Erbrecht’s aunt taught her how to crochet when she was little, but she didn’t take it very seriously until an eye disease forced her to give up driving and quit work. She was looking for something to do with her time when her twin grandsons were born prematurely, and she noticed that there were almost always gifts from the hospital in their crib when she visited. This gave her the idea to start crocheting hats for preemies and newborns, so she started watching YouTube videos to brush up her crocheting skills and found she could make a lot of hats in a short amount of time.
“My one sister asked me what I was doing and I said ‘I don’t know … I’m making baby hats. I guess I’m just donating them to the hospital.’ And she immediately said she wanted to help out, but now she’s stuck with it!” Erbrecht says with a laugh.
Finding a hospital to donate the hats to was, surprisingly, a challenge for the sisters. “I called everywhere and I didn’t hear back from anybody,” says Rondinelli. “Then, I called Linda McIntyre at St. Clair Hospital, and she actually did call me back. I was really happy. She just said, ‘Sure, come on down’. Now, when I walk into the hospital with my bag, everyone is so nice and appreciative. I check in on the fourth floor, and there are these two ladies who are always so excited. They say ‘Here come the hats again!'”

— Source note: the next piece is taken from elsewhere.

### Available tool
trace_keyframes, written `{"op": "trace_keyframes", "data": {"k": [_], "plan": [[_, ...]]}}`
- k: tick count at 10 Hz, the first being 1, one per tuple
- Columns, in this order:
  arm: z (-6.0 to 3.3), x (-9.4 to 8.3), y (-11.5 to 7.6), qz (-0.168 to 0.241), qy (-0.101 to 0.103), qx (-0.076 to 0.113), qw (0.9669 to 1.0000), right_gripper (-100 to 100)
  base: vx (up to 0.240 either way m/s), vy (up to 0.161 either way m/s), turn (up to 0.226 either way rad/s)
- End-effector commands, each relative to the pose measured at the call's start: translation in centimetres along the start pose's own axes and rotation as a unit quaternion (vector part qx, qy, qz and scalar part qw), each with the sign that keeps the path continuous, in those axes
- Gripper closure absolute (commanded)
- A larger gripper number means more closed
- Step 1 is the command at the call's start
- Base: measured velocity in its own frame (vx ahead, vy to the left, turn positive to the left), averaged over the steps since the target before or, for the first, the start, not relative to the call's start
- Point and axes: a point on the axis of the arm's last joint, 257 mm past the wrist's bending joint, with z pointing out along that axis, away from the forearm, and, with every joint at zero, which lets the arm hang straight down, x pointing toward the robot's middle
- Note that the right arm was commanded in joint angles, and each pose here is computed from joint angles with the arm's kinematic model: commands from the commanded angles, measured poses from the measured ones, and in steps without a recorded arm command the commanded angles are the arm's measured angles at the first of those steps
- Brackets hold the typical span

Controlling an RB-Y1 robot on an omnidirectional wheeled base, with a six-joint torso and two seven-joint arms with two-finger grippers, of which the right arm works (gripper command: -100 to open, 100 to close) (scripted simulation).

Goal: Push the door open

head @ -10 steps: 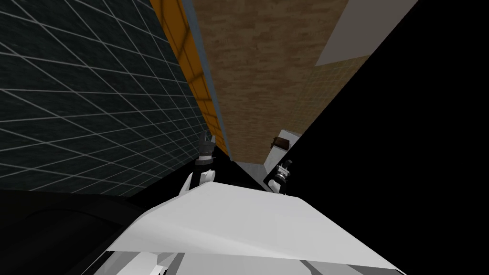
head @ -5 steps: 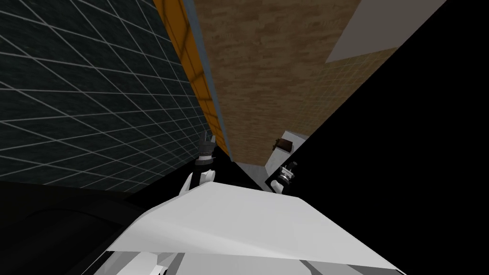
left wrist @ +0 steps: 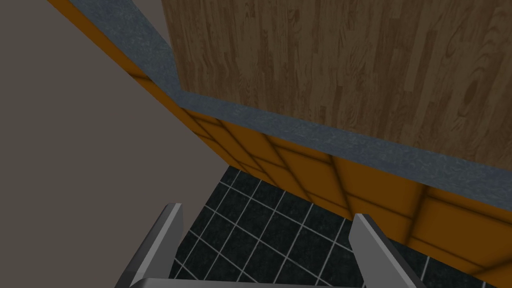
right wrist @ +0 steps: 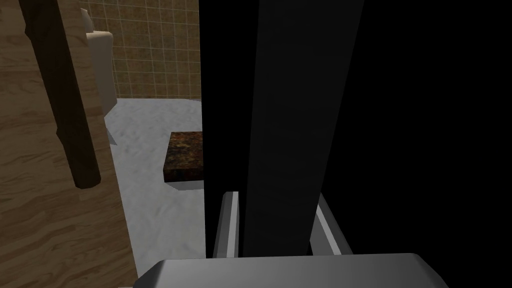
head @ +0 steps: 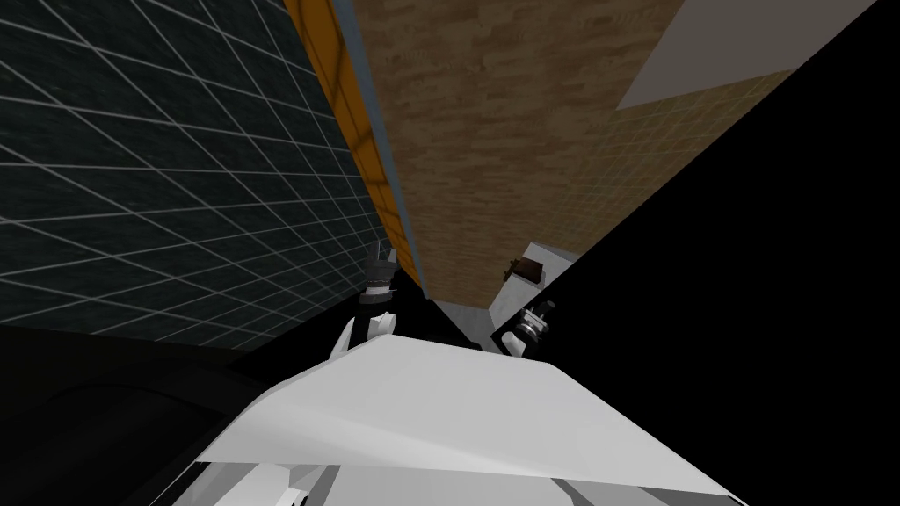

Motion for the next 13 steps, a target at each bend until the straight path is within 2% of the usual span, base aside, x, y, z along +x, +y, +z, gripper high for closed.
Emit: {"op": "trace_keyframes", "data": {"k": [1,2,3,8,12,13], "plan": [[0.94,0.7,2.4,-0.004,0.011,-0.025,0.9996,100,0.052,-0.024,0.063],[1.13,0.6,3.4,-0.004,0.011,-0.037,0.9993,100,0.075,-0.025,0.077],[1.13,0.6,3.4,-0.004,0.011,-0.037,0.9993,100,0.070,-0.032,0.016],[1.60,0.4,8.0,0.000,0.007,-0.094,0.9955,100,0.079,-0.043,0.078],[1.60,0.4,8.0,0.000,0.007,-0.094,0.9955,100,0.022,-0.014,0.009],[1.60,0.4,8.9,0.001,0.006,-0.105,0.9944,100,0.031,-0.016,0.064]]}}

The parents have been very appreciative as well, many of whom write thank you cards and send pictures to Erbrecht and Rondinelli thanking them for taking their time spent making something so special for total strangers. The sisters particularly enjoy the pictures because, other than the times the Steeler and Leap Day hats made it on the news, they don’t usually get to see the babies in their crocheted creations.
“The families are just so thrilled and excited. They have been telling their friends, and now when the friends come in, they are asking for hats, too,” says McIntyre, St. Clair Hospital’s Executive Director of Women and Children Services. “Kim and Audrey are just the greatest people. Their dedication to making these hats is really touching to us, and we are so happy to be working with them. We think our babies are pretty special here. They deserve what little extras we can give them.”

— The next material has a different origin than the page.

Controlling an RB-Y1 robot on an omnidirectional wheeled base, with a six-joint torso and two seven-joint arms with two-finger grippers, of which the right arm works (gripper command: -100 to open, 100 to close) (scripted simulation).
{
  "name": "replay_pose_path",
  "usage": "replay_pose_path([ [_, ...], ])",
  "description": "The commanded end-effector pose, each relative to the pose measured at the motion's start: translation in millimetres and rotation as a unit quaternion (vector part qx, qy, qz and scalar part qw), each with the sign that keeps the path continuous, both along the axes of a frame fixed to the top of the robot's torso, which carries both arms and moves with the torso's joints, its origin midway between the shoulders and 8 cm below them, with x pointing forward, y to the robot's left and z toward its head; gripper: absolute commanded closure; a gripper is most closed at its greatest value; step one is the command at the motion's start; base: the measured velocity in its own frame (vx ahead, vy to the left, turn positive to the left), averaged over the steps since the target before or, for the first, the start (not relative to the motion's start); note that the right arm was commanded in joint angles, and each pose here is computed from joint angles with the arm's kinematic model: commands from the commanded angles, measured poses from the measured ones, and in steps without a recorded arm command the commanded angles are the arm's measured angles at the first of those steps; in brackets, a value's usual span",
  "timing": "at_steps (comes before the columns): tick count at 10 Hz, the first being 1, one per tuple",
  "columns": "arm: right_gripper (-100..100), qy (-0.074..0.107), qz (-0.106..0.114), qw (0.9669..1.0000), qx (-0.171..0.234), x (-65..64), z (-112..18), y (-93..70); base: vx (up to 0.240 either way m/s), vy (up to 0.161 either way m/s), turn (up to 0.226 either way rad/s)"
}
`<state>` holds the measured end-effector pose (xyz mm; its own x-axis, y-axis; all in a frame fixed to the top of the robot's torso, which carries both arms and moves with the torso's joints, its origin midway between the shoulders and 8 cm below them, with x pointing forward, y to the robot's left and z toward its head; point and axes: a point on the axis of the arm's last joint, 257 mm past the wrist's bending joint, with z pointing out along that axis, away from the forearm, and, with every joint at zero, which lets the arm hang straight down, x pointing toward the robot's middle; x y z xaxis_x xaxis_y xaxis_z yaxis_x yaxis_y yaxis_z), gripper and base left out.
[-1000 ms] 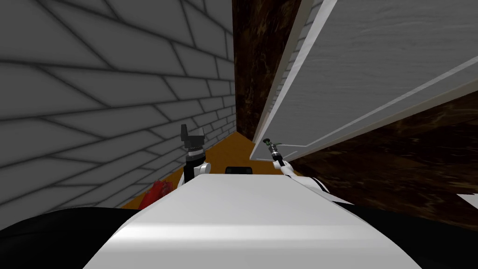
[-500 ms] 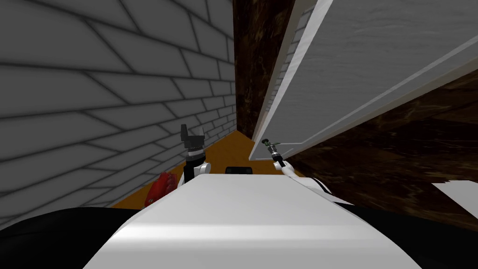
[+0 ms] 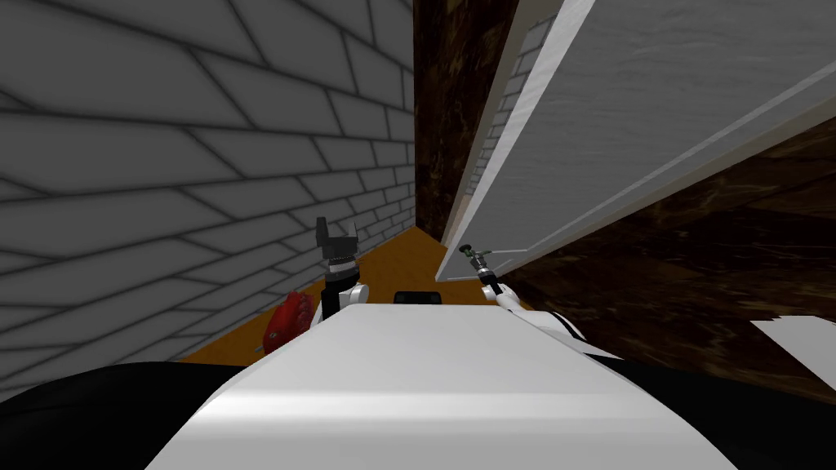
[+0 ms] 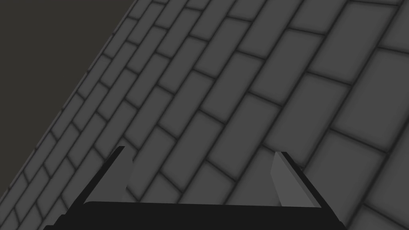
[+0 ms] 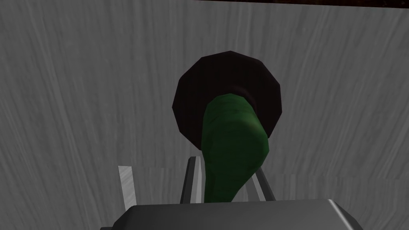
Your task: Pull the door open
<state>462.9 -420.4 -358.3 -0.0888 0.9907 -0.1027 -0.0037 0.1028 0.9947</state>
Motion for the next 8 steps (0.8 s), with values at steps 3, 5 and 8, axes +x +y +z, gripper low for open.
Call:
replay_pose_path([
  [3, 100, -0.003, 0.018, 0.9998, 0.000, -15.8, 1.2, -1.4, -0.103, -0.062, 0.072],
  [5, 100, -0.003, 0.028, 0.9996, 0.000, -24.5, 1.9, -4.0, -0.095, -0.036, 0.054],
  [8, 100, -0.003, 0.045, 0.9990, 0.000, -39.4, 3.1, -7.8, -0.130, -0.068, 0.081],
])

St. Clair Hospital cares for more than 120 babies each month, and Erbrecht and Rondinelli try their hardest to make sure there is at least one hat for each newborn. Erbrecht usually begins working a month ahead, but Rondinelli needs to plan more than two months out so that she can compete with her sister’s quick crocheting. In fact, she has already begun her red, white and blue hats for the Fourth of July in the hope that she will beat her sister in quantity the next time around.
Erbrecht and Rondinelli also enjoy making hats for their own friends and family, and they recently crocheted matching hats for their granddaughters’ baby dolls. “A lot of people ask me to make them, so I just make them and give them away. I haven’t sold any,” says Erbrecht. “If anyone wants to donate yarn, they can. But we aren’t making a big deal out of it, and we aren’t trying to make money. It’s just fun.”
Erbrecht spends the majority of her time making baby hats, and she hopes to continue doing it as long as she can, despite impending eye operations. Rondinelli is also committed to the project, because she is happy to help her sister with something that gives her purpose. But both sisters agree that their primary motivation is this idea of doing something small to bring another person joy. Rondinelli expressed this concept beautifully when she said goodbye at the end of the interview. She said, “Have a great day. Now you go and make somebody happy, too!”